胸が塞がり、小侍従へいつものように手紙を送った。
「先日、風に誘われるように御垣の内へ入る機会がございました。それで私は、ますますどれほど見下されてしまったことでしょう。その夕方から心が乱れ、目の前も暗くなるようで、今日は何も手につかず、一日中物思いに暮れております」
よそに見て折らぬ嘆きはしげれどもなごり恋しき花の夕かげ
遠くから眺めるだけで、手折ることもできない嘆きはますます深くなるばかりです。それでも、あの日夕暮れに見た花の面影が、どうしても恋しくて忘れられません。
小侍従は、あの日何があったかまでは知らないので、またいつもの恋の嘆きだろうと思った。
女三の宮の前に人が少ない時、小侍従はその手紙を持って行った。「この方は、いつまでも姫宮を忘れられず、こうして何度もお便りをくださるので、本当に困ってしまいます。あまりにお気の毒な御様子を見ておりますと、私自身まで、少しお力になりたいと思ってしまうのかどうか、自分でもわかりません」と笑って差し出した。
女三の宮は、「まあ、嫌なことを言うのね」と、何のことかわからないように答えながら、広げられた手紙へ目を落とした。
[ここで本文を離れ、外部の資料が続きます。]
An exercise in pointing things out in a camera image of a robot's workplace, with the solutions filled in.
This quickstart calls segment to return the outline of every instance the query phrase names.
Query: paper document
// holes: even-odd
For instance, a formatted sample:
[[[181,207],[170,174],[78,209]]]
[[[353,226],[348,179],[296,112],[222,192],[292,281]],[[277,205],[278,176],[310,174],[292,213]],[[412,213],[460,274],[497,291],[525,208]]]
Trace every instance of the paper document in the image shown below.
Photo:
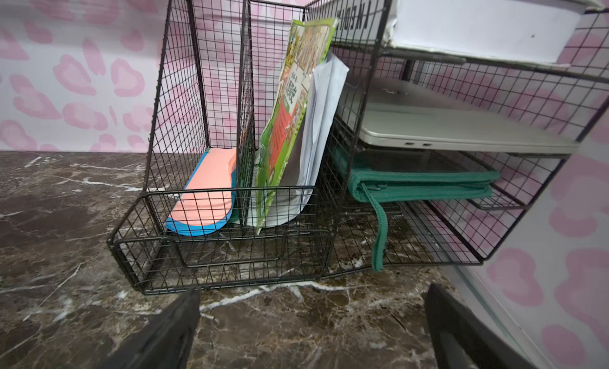
[[[273,114],[256,154],[256,187],[277,187],[308,109],[313,69],[324,61],[336,30],[335,19],[292,21]],[[256,232],[264,226],[276,190],[255,191]]]
[[[348,71],[349,68],[332,53],[328,53],[325,62],[313,70],[309,105],[264,227],[276,227],[293,220],[307,205],[312,195],[311,189],[290,190],[281,187],[315,185]],[[248,224],[256,226],[252,216]]]

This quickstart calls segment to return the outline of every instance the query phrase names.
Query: wire mesh divider
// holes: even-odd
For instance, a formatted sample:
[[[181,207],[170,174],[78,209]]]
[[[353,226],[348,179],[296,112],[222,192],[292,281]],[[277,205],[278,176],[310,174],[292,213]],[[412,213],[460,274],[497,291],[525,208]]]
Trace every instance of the wire mesh divider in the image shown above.
[[[375,148],[357,137],[373,77],[408,80],[577,141],[609,107],[609,27],[603,14],[584,16],[561,55],[560,62],[571,67],[556,70],[388,48],[382,39],[391,4],[169,0],[144,192],[108,240],[134,288],[166,293],[370,269],[377,219],[370,205],[351,198],[345,177],[358,153]],[[291,21],[334,16],[340,23],[331,51],[350,71],[317,183],[281,188],[303,206],[311,196],[301,213],[277,216],[291,221],[256,234],[248,226],[255,218],[252,198],[277,188],[251,187],[253,159],[273,110]],[[236,188],[184,190],[209,147],[236,147]],[[332,163],[336,150],[349,157],[343,174]],[[567,158],[438,153],[468,170],[495,169],[501,178],[488,198],[383,204],[390,224],[386,267],[482,264]],[[171,232],[168,218],[188,203],[212,214],[232,209],[230,220],[201,236]],[[207,217],[197,221],[215,221]]]

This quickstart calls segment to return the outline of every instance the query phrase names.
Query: white paper
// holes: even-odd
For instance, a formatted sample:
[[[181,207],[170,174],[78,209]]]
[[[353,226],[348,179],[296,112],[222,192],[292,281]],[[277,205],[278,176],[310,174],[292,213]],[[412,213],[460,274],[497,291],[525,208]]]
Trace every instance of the white paper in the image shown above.
[[[313,70],[303,125],[267,215],[265,228],[293,220],[308,203],[312,190],[287,190],[281,187],[315,185],[348,71],[349,68],[331,52]],[[253,209],[250,209],[248,225],[255,225],[253,215]]]

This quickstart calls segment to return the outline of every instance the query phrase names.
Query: book cover
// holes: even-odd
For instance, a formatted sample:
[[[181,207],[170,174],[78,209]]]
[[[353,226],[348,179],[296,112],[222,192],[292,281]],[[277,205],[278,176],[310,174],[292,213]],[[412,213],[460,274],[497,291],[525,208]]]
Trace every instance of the book cover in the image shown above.
[[[292,21],[275,107],[256,154],[256,187],[277,187],[281,181],[305,116],[311,74],[326,58],[336,25],[334,18],[307,23]],[[276,194],[272,189],[256,191],[257,233],[264,226]]]

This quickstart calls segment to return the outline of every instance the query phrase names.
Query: brown marble surface
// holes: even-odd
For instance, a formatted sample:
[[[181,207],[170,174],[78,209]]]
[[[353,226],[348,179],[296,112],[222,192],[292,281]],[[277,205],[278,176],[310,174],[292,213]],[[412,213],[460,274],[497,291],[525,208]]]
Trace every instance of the brown marble surface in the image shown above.
[[[135,292],[105,238],[145,156],[0,153],[0,367],[94,368],[176,295]],[[202,293],[192,368],[433,368],[435,267]]]
そこに「見もしない」といった意味の言葉があるのを読んだ瞬間、あの恐ろしいほど御簾が開いた夕暮れを思い出し、顔を赤くした。源氏が日ごろ、「右大将などに姿を見られないように気をつけなさい。あなたはまだ幼く、何かの拍子に外から見られることもあるでしょう」と繰り返し教えていたことも思い出す。
けれど姫宮がまず心配したのは、柏木に見られたことそのものではない。「右大将が、あの日こんなことがあったと源氏へ話したら、どれほど叱られるだろう」ということだった。その幼さこそ、いかにも女三の宮らしい。
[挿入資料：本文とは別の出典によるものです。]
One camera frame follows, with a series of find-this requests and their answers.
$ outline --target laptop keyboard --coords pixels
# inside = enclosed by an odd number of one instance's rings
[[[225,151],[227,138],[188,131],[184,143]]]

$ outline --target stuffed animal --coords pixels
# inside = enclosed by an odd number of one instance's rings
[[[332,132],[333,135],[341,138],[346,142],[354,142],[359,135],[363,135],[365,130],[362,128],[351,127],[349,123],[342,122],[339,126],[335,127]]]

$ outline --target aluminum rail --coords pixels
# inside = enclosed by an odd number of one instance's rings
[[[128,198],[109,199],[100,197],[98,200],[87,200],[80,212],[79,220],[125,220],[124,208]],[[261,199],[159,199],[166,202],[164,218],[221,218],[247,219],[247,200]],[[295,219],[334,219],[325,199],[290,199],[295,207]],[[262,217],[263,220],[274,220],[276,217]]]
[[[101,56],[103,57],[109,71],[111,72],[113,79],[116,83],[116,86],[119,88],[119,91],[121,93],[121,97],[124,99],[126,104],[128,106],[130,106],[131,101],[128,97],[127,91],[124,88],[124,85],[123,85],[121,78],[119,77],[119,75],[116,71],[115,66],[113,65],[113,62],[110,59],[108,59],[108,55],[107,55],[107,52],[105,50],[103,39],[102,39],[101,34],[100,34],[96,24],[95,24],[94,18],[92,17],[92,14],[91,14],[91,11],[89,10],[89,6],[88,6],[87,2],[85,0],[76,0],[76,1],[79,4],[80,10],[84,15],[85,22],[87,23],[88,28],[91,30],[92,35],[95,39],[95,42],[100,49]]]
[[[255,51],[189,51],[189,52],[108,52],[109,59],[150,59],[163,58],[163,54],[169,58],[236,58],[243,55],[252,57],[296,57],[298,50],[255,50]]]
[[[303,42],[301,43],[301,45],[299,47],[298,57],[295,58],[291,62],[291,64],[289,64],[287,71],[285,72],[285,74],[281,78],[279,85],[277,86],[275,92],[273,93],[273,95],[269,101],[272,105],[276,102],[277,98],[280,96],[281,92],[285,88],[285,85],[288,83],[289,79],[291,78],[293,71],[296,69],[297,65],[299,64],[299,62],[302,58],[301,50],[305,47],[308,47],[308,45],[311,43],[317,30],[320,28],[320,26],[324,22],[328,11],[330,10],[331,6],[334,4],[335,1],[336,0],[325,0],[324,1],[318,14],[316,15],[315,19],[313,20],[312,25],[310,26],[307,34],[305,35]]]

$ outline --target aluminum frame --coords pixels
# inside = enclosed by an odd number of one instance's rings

いつも以上に何も返事をしないので、小侍従も無理に言わせることはできない。仕方なく、いつものように自分でひそかに返事を書いた。
「あの日は、何も知らない顔でいらしたのですよ。ひどいことだとお責め申し上げたのですが、まったく見なかったわけでもないのでしょうか。まあ、ずいぶん意味ありげなこと」
いまさらに色にな出でそ山桜およばぬ枝に心かけきと
今さら、その思いを顔色に出したりなさらないでください。手の届かない山桜の枝へ心をかけていたなどと。